*** Record excerpts ***
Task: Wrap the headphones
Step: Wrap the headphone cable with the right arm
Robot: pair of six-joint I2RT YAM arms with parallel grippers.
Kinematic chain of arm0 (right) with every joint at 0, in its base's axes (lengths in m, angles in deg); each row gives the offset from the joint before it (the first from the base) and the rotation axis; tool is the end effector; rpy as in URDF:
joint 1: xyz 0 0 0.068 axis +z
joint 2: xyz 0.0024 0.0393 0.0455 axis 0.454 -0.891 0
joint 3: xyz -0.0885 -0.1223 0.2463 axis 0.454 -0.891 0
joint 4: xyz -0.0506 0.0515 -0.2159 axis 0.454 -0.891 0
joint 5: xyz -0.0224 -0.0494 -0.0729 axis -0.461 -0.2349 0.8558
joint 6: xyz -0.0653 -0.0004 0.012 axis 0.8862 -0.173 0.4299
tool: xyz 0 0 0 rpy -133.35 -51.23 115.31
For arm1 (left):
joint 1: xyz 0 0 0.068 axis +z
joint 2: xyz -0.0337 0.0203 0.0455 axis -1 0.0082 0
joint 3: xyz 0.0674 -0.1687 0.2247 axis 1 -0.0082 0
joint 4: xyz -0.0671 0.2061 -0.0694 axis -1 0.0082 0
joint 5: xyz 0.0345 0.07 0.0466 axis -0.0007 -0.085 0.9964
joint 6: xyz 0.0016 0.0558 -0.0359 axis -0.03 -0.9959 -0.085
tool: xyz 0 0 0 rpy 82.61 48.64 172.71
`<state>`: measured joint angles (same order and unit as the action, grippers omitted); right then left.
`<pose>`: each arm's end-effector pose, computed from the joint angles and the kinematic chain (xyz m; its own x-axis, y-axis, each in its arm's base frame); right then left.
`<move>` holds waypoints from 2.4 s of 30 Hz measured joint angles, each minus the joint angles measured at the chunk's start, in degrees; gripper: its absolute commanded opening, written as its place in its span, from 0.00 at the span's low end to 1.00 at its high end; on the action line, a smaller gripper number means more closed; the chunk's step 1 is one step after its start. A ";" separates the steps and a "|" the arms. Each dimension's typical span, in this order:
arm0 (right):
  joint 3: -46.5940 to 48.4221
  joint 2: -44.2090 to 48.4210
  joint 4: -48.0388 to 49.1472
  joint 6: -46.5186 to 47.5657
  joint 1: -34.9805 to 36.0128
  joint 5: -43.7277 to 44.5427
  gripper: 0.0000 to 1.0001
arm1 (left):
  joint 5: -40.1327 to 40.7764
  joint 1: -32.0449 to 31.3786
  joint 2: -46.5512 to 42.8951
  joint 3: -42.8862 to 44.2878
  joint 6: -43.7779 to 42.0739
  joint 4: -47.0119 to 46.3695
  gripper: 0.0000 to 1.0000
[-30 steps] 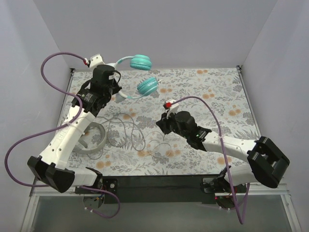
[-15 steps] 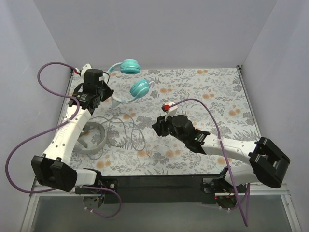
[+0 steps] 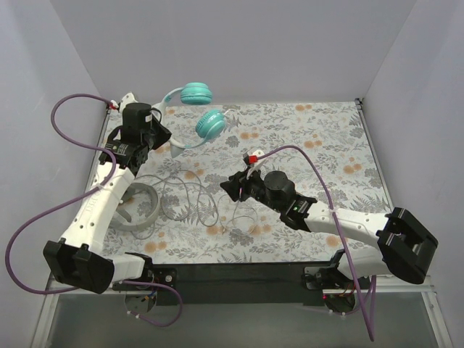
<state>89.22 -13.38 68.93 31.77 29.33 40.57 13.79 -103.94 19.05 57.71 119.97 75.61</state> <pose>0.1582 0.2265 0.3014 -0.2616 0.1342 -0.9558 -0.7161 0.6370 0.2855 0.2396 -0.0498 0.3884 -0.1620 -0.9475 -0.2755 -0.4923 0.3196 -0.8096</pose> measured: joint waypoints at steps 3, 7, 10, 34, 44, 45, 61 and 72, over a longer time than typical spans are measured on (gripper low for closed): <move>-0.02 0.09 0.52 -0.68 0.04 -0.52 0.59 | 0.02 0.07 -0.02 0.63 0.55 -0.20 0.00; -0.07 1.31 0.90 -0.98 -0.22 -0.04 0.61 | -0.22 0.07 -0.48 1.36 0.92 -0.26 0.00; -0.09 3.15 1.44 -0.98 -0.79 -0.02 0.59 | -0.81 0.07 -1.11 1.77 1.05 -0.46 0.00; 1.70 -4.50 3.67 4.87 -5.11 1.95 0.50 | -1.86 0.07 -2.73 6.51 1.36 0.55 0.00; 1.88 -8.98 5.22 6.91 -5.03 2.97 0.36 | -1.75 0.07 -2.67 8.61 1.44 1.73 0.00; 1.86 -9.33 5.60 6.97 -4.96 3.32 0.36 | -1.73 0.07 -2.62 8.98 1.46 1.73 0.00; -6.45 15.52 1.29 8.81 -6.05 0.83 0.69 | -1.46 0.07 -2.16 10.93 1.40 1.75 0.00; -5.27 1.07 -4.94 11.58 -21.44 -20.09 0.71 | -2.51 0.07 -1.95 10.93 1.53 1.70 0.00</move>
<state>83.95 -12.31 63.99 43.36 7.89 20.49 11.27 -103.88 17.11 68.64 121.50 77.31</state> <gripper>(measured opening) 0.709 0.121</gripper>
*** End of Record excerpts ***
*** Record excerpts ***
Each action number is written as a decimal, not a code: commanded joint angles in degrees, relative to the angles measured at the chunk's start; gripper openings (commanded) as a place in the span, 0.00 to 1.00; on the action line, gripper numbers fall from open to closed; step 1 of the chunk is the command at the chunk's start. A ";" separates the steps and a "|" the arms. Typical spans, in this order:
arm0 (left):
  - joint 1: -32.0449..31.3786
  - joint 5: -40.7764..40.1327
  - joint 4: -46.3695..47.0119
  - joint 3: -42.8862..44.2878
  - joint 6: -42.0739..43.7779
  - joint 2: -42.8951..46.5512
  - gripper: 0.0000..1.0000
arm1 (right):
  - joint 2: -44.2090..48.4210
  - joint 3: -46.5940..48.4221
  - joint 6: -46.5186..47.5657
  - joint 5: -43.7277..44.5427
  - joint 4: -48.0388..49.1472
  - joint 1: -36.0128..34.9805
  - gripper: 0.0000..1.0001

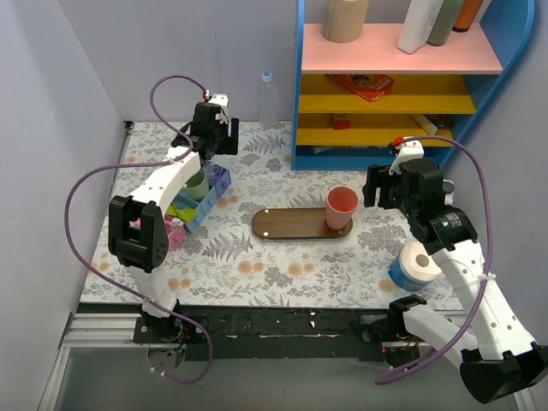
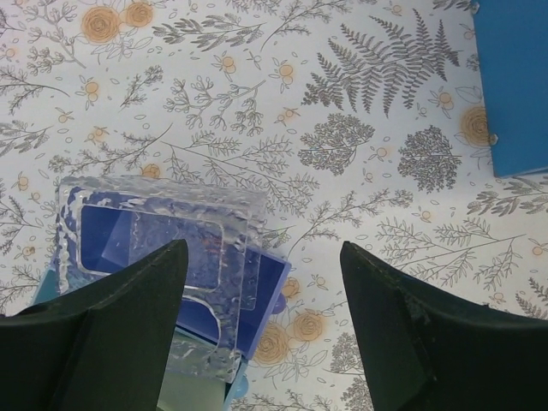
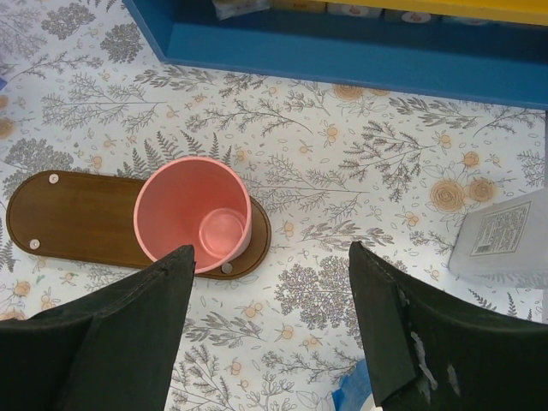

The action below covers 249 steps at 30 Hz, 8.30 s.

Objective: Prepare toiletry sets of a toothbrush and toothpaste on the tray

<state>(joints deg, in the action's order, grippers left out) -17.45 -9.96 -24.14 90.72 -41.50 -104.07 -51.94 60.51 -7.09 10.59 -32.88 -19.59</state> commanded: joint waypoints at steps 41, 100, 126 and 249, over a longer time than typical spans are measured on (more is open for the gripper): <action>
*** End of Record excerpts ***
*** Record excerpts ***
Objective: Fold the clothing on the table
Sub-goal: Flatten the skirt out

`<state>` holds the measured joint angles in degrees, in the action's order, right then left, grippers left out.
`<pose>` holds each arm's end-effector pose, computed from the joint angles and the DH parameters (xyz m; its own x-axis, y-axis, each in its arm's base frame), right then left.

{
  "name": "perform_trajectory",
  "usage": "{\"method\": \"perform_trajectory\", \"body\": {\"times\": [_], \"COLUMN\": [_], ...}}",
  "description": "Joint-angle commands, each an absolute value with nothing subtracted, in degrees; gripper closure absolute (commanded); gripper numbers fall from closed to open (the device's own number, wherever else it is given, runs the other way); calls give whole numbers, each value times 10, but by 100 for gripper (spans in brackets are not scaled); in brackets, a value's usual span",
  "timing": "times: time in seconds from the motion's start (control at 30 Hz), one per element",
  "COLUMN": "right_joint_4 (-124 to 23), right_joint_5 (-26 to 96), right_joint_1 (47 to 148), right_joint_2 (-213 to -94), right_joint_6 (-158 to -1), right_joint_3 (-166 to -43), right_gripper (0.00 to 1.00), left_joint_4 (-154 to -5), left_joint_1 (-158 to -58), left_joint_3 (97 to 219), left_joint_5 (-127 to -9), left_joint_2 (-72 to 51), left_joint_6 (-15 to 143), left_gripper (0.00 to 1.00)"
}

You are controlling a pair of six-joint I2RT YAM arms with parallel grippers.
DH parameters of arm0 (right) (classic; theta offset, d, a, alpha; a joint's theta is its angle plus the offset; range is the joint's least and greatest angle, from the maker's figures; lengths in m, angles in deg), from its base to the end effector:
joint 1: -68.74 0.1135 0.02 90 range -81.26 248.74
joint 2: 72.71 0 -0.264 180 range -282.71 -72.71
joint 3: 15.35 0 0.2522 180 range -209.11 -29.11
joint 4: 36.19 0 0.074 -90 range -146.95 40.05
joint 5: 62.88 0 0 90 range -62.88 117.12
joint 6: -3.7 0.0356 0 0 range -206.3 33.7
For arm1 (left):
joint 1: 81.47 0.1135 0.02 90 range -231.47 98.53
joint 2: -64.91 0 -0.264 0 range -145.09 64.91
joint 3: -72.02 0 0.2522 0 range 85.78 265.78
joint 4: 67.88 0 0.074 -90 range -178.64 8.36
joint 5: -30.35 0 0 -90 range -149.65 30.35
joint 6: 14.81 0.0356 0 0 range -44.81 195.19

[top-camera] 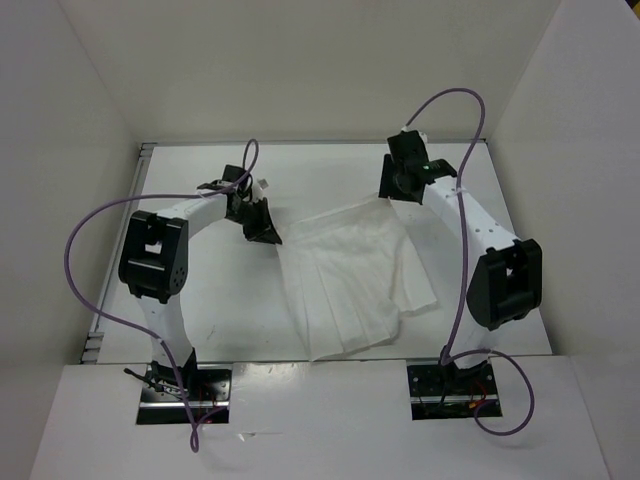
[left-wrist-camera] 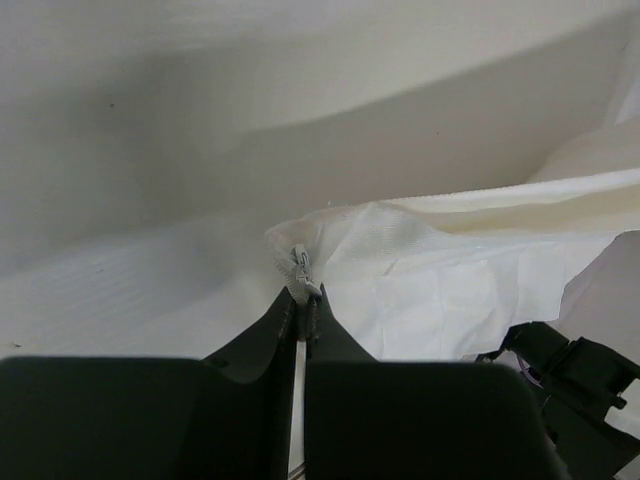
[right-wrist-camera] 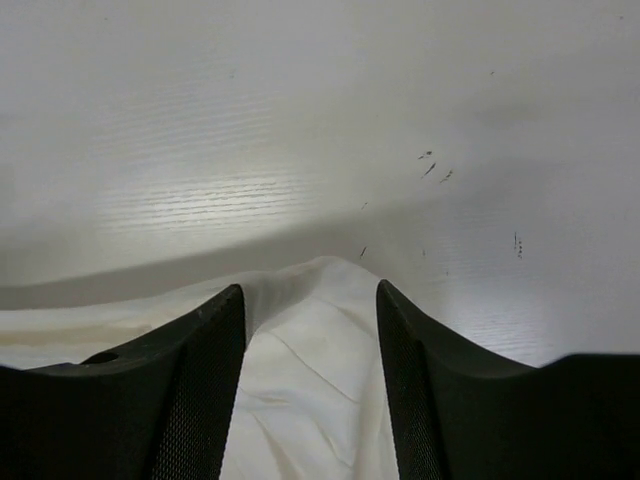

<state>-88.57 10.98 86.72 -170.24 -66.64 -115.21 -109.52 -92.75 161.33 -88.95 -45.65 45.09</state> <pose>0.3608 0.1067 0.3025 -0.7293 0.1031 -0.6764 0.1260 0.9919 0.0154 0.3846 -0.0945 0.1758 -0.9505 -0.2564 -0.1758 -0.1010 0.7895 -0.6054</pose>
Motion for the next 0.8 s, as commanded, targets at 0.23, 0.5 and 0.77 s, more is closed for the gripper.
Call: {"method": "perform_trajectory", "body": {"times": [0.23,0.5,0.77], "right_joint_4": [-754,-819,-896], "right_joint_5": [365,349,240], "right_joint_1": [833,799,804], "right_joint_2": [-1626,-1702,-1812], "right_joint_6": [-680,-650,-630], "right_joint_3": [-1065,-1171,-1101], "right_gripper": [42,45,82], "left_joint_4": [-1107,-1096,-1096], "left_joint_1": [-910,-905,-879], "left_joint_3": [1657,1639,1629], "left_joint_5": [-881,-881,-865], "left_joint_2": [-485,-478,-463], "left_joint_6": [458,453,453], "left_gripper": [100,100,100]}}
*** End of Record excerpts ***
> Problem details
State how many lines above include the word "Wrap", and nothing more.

> Written solution
2